Start of DATASET RECORDS
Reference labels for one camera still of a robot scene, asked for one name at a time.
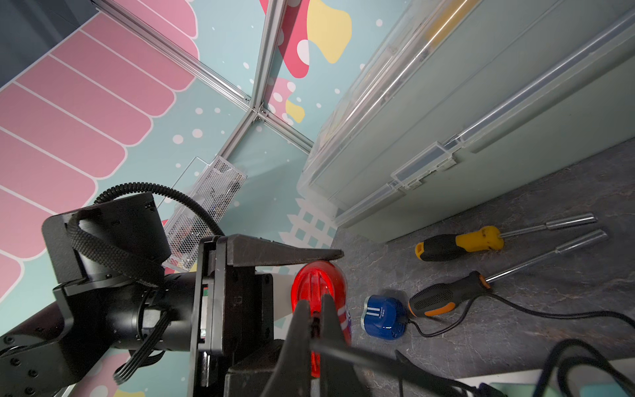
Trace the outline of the orange handled screwdriver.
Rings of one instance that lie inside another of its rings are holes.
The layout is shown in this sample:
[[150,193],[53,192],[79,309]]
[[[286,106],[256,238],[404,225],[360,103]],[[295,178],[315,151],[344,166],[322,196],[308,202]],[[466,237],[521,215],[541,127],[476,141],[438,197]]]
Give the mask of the orange handled screwdriver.
[[551,251],[534,256],[516,266],[512,266],[493,276],[484,277],[478,271],[453,282],[436,283],[419,291],[408,300],[408,310],[416,318],[434,317],[453,311],[459,304],[480,294],[489,293],[495,281],[522,271],[544,261],[595,245],[609,238],[607,232],[597,229],[581,237],[570,240]]

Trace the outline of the white power strip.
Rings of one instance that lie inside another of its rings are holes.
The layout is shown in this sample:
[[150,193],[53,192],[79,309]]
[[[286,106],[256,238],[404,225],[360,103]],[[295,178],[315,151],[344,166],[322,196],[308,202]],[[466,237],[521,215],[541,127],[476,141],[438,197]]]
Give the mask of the white power strip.
[[459,379],[459,382],[470,386],[479,386],[485,383],[501,391],[506,396],[532,396],[540,375],[540,370],[530,370],[473,376]]

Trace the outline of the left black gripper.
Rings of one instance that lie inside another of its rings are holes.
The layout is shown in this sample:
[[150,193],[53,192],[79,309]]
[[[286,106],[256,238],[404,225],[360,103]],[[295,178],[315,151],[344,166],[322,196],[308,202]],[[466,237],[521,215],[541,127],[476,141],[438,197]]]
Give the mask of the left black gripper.
[[293,266],[344,257],[340,249],[300,248],[236,234],[198,246],[190,396],[260,396],[284,340],[274,339],[274,282],[261,266]]

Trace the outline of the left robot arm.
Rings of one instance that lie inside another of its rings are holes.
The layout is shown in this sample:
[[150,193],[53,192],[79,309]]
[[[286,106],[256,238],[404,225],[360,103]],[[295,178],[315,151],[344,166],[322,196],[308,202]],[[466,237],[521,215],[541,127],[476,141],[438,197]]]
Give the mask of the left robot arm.
[[[170,247],[155,196],[191,210],[210,231],[194,273],[166,274]],[[325,331],[350,337],[337,249],[297,248],[226,236],[212,215],[177,190],[127,183],[93,205],[48,218],[42,234],[58,279],[55,301],[1,339],[1,393],[53,396],[78,385],[112,348],[130,352],[117,385],[167,352],[190,354],[191,396],[307,396],[319,366],[309,349]],[[291,340],[273,335],[273,280],[264,266],[299,265],[325,280],[321,322],[309,297],[294,306]]]

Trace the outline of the yellow handled screwdriver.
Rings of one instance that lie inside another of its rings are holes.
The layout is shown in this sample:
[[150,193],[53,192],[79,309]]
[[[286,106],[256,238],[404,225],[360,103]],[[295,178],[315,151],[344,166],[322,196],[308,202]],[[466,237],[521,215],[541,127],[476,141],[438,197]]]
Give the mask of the yellow handled screwdriver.
[[593,213],[583,213],[568,218],[555,219],[501,233],[495,226],[485,226],[475,232],[464,234],[440,234],[427,238],[415,247],[415,255],[421,261],[451,261],[468,253],[479,251],[500,251],[504,248],[504,239],[529,233],[555,231],[565,228],[576,228],[597,223]]

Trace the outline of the green plastic storage box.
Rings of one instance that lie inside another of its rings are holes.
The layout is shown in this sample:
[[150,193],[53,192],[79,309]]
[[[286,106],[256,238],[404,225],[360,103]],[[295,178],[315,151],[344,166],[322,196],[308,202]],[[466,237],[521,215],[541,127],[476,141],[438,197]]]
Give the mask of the green plastic storage box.
[[386,242],[633,136],[633,2],[417,2],[323,125],[298,189]]

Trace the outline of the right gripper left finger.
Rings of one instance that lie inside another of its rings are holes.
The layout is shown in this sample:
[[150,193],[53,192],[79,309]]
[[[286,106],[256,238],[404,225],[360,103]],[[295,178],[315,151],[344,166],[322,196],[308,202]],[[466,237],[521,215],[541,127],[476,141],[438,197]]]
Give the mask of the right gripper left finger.
[[311,392],[311,329],[307,300],[297,303],[275,370],[261,396],[309,396]]

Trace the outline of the red electric shaver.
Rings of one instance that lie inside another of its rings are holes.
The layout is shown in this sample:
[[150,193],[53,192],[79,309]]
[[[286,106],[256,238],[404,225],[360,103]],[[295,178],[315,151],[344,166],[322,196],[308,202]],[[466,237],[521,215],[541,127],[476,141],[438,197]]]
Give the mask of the red electric shaver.
[[312,338],[319,338],[322,320],[322,298],[330,295],[335,304],[344,340],[352,344],[352,318],[347,308],[347,281],[341,270],[330,261],[314,261],[304,266],[295,276],[291,288],[292,310],[299,301],[309,302]]

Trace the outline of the blue shaver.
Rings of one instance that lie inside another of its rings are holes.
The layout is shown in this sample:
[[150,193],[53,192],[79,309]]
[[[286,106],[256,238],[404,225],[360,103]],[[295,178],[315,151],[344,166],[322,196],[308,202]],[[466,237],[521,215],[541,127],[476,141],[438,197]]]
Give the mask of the blue shaver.
[[405,334],[407,323],[406,310],[398,299],[374,294],[365,300],[360,324],[368,335],[396,340]]

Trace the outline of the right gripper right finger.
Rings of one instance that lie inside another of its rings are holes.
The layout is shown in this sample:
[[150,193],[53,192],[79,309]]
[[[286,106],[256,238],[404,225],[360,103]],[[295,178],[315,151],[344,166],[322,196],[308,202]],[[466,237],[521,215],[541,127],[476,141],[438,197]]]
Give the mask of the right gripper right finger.
[[330,294],[325,294],[322,297],[320,336],[318,337],[321,396],[370,395],[354,365],[347,361],[350,350],[341,329],[334,298]]

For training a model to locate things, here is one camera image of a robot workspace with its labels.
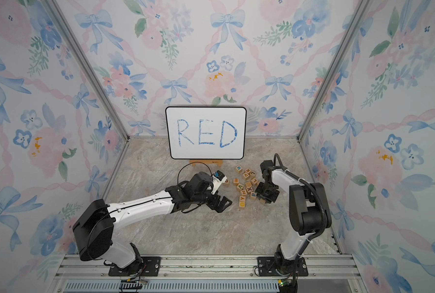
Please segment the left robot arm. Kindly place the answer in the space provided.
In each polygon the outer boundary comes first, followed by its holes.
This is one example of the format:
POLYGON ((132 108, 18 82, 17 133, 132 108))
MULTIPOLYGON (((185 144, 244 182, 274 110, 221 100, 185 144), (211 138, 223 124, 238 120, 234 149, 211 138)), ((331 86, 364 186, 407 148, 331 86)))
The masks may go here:
POLYGON ((81 261, 103 259, 123 270, 142 261, 134 244, 122 244, 113 234, 133 223, 175 212, 189 212, 191 205, 206 205, 212 211, 225 211, 232 201, 208 187, 186 188, 184 183, 138 200, 107 204, 93 201, 73 226, 81 261))

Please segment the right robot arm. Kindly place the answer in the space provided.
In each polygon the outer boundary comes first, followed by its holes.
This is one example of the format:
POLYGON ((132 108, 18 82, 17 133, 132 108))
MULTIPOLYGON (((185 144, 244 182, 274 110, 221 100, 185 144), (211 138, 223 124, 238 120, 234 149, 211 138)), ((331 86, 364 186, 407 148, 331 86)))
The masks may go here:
End of DATASET RECORDS
EXERCISE AIM
Extract all the entries word for word; omit any pictures.

RESPONSE TO THE EXERCISE
Reference labels for one camera still of a robot scene, asked for one name at a time.
Trace the outline of the orange handled screwdriver.
Rings of one instance that lie inside another of its rings are holes.
The layout is shown in this sample:
[[150,193],[53,192],[79,309]]
[[[286,106],[256,238],[404,225],[360,103]],[[295,178],[315,151],[344,166],[322,196],[308,202]],[[466,237],[521,215],[541,127],[476,141],[438,197]]]
Give the mask of the orange handled screwdriver.
[[551,251],[534,256],[516,266],[512,266],[493,276],[484,277],[478,271],[453,282],[436,283],[419,291],[408,300],[408,310],[416,318],[434,317],[453,311],[459,304],[480,294],[489,293],[495,281],[522,271],[544,261],[595,245],[609,238],[607,232],[597,229],[581,237],[570,240]]

Trace the outline of the white power strip.
Rings of one instance that lie inside another of its rings are holes.
The layout is shown in this sample:
[[150,193],[53,192],[79,309]]
[[[286,106],[256,238],[404,225],[360,103]],[[295,178],[315,151],[344,166],[322,196],[308,202]],[[466,237],[521,215],[541,127],[476,141],[438,197]]]
Give the mask of the white power strip.
[[459,379],[459,382],[470,386],[479,386],[485,383],[501,391],[506,396],[532,396],[540,375],[540,370],[530,370],[473,376]]

Trace the outline of the left black gripper.
Rings of one instance that lie inside another of its rings are holes.
The layout is shown in this sample:
[[150,193],[53,192],[79,309]]
[[[286,106],[256,238],[404,225],[360,103]],[[295,178],[315,151],[344,166],[322,196],[308,202]],[[466,237],[521,215],[541,127],[476,141],[438,197]]]
Give the mask of the left black gripper.
[[293,266],[344,257],[340,249],[300,248],[236,234],[198,246],[190,396],[260,396],[284,340],[274,339],[274,282],[261,266]]

Trace the outline of the left robot arm.
Rings of one instance that lie inside another of its rings are holes.
The layout is shown in this sample:
[[150,193],[53,192],[79,309]]
[[[286,106],[256,238],[404,225],[360,103]],[[295,178],[315,151],[344,166],[322,196],[308,202]],[[466,237],[521,215],[541,127],[476,141],[438,197]]]
Give the mask of the left robot arm.
[[[170,247],[155,196],[191,210],[210,231],[194,273],[166,274]],[[325,331],[350,337],[337,249],[297,248],[226,236],[212,215],[177,190],[127,183],[93,205],[48,218],[42,234],[58,279],[55,301],[1,339],[1,393],[53,396],[78,385],[112,348],[130,352],[117,385],[167,352],[190,354],[191,396],[307,396],[319,366],[309,349]],[[291,340],[273,335],[273,280],[264,266],[299,265],[325,280],[321,322],[309,297],[294,306]]]

Trace the outline of the yellow handled screwdriver.
Rings of one instance that lie inside another of its rings are holes.
The layout is shown in this sample:
[[150,193],[53,192],[79,309]]
[[[286,106],[256,238],[404,225],[360,103]],[[295,178],[315,151],[344,166],[322,196],[308,202]],[[466,237],[521,215],[541,127],[476,141],[438,197]]]
Give the mask of the yellow handled screwdriver.
[[593,213],[583,213],[568,218],[555,219],[501,233],[495,226],[485,226],[475,232],[464,234],[440,234],[427,238],[415,247],[415,255],[421,261],[451,261],[468,253],[479,251],[500,251],[504,248],[504,239],[529,233],[555,231],[565,228],[576,228],[597,223]]

Trace the outline of the green plastic storage box.
Rings of one instance that lie inside another of its rings are holes.
The layout is shown in this sample:
[[150,193],[53,192],[79,309]]
[[[286,106],[256,238],[404,225],[360,103]],[[295,178],[315,151],[344,166],[322,196],[308,202]],[[466,237],[521,215],[541,127],[476,141],[438,197]]]
Give the mask of the green plastic storage box.
[[386,242],[633,136],[633,2],[417,2],[323,125],[298,189]]

Trace the outline of the right gripper left finger.
Rings of one instance that lie inside another of its rings are holes.
The layout is shown in this sample:
[[150,193],[53,192],[79,309]]
[[[286,106],[256,238],[404,225],[360,103]],[[295,178],[315,151],[344,166],[322,196],[308,202]],[[466,237],[521,215],[541,127],[476,141],[438,197]]]
Give the mask of the right gripper left finger.
[[311,392],[311,329],[307,300],[297,303],[275,370],[261,396],[309,396]]

Trace the outline of the red electric shaver.
Rings of one instance that lie inside another of its rings are holes.
The layout is shown in this sample:
[[150,193],[53,192],[79,309]]
[[[286,106],[256,238],[404,225],[360,103]],[[295,178],[315,151],[344,166],[322,196],[308,202]],[[466,237],[521,215],[541,127],[476,141],[438,197]]]
Give the mask of the red electric shaver.
[[312,338],[319,338],[322,320],[322,298],[330,295],[335,304],[344,340],[352,344],[352,318],[347,308],[347,281],[341,270],[330,261],[314,261],[304,266],[295,276],[291,288],[292,310],[299,301],[309,302]]

Trace the outline of the blue shaver.
Rings of one instance that lie inside another of its rings are holes.
The layout is shown in this sample:
[[150,193],[53,192],[79,309]]
[[[286,106],[256,238],[404,225],[360,103]],[[295,178],[315,151],[344,166],[322,196],[308,202]],[[466,237],[521,215],[541,127],[476,141],[438,197]]]
Give the mask of the blue shaver.
[[405,334],[407,323],[406,310],[398,299],[374,294],[365,300],[360,324],[368,335],[396,340]]

Trace the outline of the right gripper right finger.
Rings of one instance that lie inside another of its rings are holes.
The layout is shown in this sample:
[[150,193],[53,192],[79,309]]
[[[286,106],[256,238],[404,225],[360,103]],[[295,178],[315,151],[344,166],[322,196],[308,202]],[[466,237],[521,215],[541,127],[476,141],[438,197]]]
Give the mask of the right gripper right finger.
[[330,294],[325,294],[322,297],[320,336],[318,337],[321,396],[370,395],[354,365],[347,361],[350,350],[341,329],[334,298]]

For training a model to locate things, here is one camera image of a robot workspace with its labels.
Please segment the left robot arm. Kindly place the answer in the space provided.
In each polygon the outer boundary comes first, followed by its holes.
This is one example of the format:
POLYGON ((132 108, 18 82, 17 133, 132 108))
MULTIPOLYGON (((185 144, 244 182, 274 110, 221 100, 185 144), (211 138, 223 124, 238 120, 234 149, 211 138)), ((331 86, 364 186, 407 148, 331 86)))
The masks may go here:
POLYGON ((81 261, 103 259, 123 270, 142 261, 134 244, 122 244, 113 234, 133 223, 175 212, 189 212, 191 205, 206 205, 212 211, 225 211, 232 201, 208 187, 186 188, 184 183, 138 200, 107 204, 93 201, 73 226, 81 261))

Please segment the right robot arm. Kindly place the answer in the space provided.
In each polygon the outer boundary comes first, followed by its holes.
This is one example of the format:
POLYGON ((132 108, 18 82, 17 133, 132 108))
MULTIPOLYGON (((185 144, 244 182, 274 110, 221 100, 185 144), (211 138, 223 124, 238 120, 234 149, 211 138)), ((331 86, 364 186, 407 148, 331 86)))
The masks may go here:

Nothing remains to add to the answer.